洗濯機で洗うときは、できるだけニット単体で洗うのがおすすめ。ほかの洗濯物が入っていると、ぶつかってシワや伸び縮みの原因になることがあります。
手洗いで丁寧に洗う方法
ニットを手洗いするときのコツは「できるだけ力を入れない」こと。つい生地をこすり合わせたり、つまんだりしがちですが、手のひらでやさしく押すだけにとどめてください。

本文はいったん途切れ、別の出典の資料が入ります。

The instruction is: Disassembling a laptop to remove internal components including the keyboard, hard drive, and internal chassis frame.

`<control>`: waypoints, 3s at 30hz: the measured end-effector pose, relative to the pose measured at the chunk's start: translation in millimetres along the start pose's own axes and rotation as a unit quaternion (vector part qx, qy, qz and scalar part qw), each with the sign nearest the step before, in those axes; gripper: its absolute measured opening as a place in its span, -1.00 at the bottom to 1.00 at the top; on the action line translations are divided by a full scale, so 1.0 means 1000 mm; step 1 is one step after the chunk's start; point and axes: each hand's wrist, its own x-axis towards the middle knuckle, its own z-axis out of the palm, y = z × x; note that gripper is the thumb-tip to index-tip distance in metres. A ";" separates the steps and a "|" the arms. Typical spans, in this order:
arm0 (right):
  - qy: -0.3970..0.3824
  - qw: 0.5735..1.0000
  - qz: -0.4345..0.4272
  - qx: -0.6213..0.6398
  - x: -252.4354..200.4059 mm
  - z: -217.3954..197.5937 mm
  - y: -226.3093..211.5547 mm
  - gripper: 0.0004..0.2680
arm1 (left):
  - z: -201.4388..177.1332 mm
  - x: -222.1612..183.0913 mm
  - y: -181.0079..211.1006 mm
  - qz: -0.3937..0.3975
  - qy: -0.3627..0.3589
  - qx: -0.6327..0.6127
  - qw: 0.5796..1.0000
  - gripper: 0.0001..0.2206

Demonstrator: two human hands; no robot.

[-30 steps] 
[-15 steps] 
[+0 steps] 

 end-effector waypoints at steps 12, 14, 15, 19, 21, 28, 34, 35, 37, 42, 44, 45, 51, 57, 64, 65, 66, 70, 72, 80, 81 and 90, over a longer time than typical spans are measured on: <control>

『エマール』などの洗剤と洗面器、洗濯ネットを用意したら次のやり方で洗いましょう。
洗濯表示を確認する
洗面器にバツ印のついた「水洗い不可」マークがあると洗濯できないので注意。
洗浄液をつくる
洗面器に水を張り、水量にあわせた分量の洗剤を溶かす。
押し洗いする
洗面器に入るくらいにニットをたたみ、洗浄液のなかに沈める。汚れを水に溶かし出すイメージで、5分ほど手のひらでやさしく押す。
すすぐ
水を入れ替え、2〜3回すすぐ。好みで最後の水に柔軟剤を加えてもOK。
脱水する
洗濯ネットにたたんでいれ、洗濯機の脱水に1分ほどかける。
干す
手で形を整え、水平に干して完了。ハンガーで吊り干しするとタテに伸びてしまう。
軽く押すだけでも汚れは溶け出すので、やさしく洗うことを意識して進めましょう。
ニットやセーターを洗濯で縮ませてしまったときは?
ニットはデリケートな生地なので、洗濯すると多少縮んでしまうこともあります。
完全に元通りとまではいきませんが、少しくらいの縮みであれば、次の方法で目立たないくらいには戻せますよ。
アイロンの蒸気を当てる
軽い縮みや型崩れであれば手で引っ張りながらアイロンのスチームをたっぷり含ませる方法がおすすめ。
ニットは蒸気を含むとふっくらと膨らみ、元の形に戻る性質があるんです。手で伸ばしながら蒸気を含ませたら、乾くまでそのまま放置し、形が安定するまで待ったら完了です。
トリートメントをする
蒸気でも取れない縮みの場合は、髪を洗うときに使うトリートメントで絡みをほぐす方法を試してみましょう。ウールなどの素材も動物の毛からできているので、傷みを補修できるというわけです。
トリートメントに含まれる「ジメチコン」という成分に効果があるので、あらかじめ成分表示を確認しておきましょう。
トリートメント液を作る
洗面器にぬるま湯をはり、1回分のトリートメントを溶かす。
ニットを浸す
ニットをトリートメント液に浸し、すぐに取り出して軽く絞る。
形を整える
濡れた状態のまま手で引っ張って形を整える。
平干しする
ちょうどいい大きさになるまで伸ばしたら水平にして干す。
これだけで絡まりがほぐれて形が元通りの形に近づけられますよ。
ニットやセーターが縮まないように気をつけて洗おう
ニットは縮みやすかったり伸びやすかったり、洗濯するときに注意が必要なアイテムです。
洗濯は「やさしく洗って、水平に干す」のが失敗しない一番のポイント。これさえ守れば極端に伸び縮みすることはありません。
1回成功したら、今度からはずっとニットをおうちで洗濯できますね。